Using the data that follows, return exactly the lines from the one that contains "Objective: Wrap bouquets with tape" through the one that contains "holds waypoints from", ends included.

*Supplied information*:
━━━
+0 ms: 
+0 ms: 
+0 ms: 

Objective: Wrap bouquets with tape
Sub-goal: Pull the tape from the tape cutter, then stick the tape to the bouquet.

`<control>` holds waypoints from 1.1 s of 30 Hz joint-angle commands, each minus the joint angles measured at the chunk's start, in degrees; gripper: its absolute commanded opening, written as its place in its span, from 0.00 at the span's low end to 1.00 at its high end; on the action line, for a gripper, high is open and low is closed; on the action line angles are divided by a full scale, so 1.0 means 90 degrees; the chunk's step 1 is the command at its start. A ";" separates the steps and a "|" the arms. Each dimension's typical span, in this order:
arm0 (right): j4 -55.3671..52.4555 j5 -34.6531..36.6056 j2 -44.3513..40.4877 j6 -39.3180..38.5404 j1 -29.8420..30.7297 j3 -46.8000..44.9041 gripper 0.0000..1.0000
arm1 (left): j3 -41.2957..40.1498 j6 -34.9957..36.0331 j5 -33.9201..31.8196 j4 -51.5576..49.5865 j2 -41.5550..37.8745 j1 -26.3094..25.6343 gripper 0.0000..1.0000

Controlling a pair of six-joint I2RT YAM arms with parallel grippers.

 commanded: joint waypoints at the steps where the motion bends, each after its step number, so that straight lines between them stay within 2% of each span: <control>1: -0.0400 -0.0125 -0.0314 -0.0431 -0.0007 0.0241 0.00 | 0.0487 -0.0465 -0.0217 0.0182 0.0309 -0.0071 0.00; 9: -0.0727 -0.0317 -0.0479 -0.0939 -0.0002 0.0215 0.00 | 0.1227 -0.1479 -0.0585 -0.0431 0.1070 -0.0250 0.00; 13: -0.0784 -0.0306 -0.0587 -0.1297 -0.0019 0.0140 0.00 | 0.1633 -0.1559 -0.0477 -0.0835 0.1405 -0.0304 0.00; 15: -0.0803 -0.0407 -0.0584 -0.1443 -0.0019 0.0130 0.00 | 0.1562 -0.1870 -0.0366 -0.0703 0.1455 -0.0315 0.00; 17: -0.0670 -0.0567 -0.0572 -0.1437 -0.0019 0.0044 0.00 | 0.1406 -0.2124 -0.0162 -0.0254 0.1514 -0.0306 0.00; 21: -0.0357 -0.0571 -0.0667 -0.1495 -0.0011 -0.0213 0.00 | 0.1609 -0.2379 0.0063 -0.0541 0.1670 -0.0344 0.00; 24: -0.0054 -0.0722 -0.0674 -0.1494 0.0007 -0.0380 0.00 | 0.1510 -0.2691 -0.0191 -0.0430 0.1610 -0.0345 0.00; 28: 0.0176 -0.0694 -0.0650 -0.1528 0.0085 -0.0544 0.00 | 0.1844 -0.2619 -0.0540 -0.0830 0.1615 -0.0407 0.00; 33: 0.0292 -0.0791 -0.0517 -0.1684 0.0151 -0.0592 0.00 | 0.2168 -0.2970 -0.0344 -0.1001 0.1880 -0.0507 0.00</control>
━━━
*Answer section*:
Objective: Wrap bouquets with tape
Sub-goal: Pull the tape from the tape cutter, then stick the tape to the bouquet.

`<control>` holds waypoints from 1.1 s of 30 Hz joint-angle commands, each minus the joint angles measured at the chunk's start, in degrees; gripper: its absolute commanded opening, written as its place in its span, from 0.00 at the span's low end to 1.00 at its high end; on the action line, for a gripper, high is open and low is closed; on the action line angles are divided by a full scale, so 1.0 means 90 degrees; the chunk's step 1 is the command at its start. A ";" separates the steps and a "|" the arms. Each dimension's typical span, in this order:

The answer requires no additions.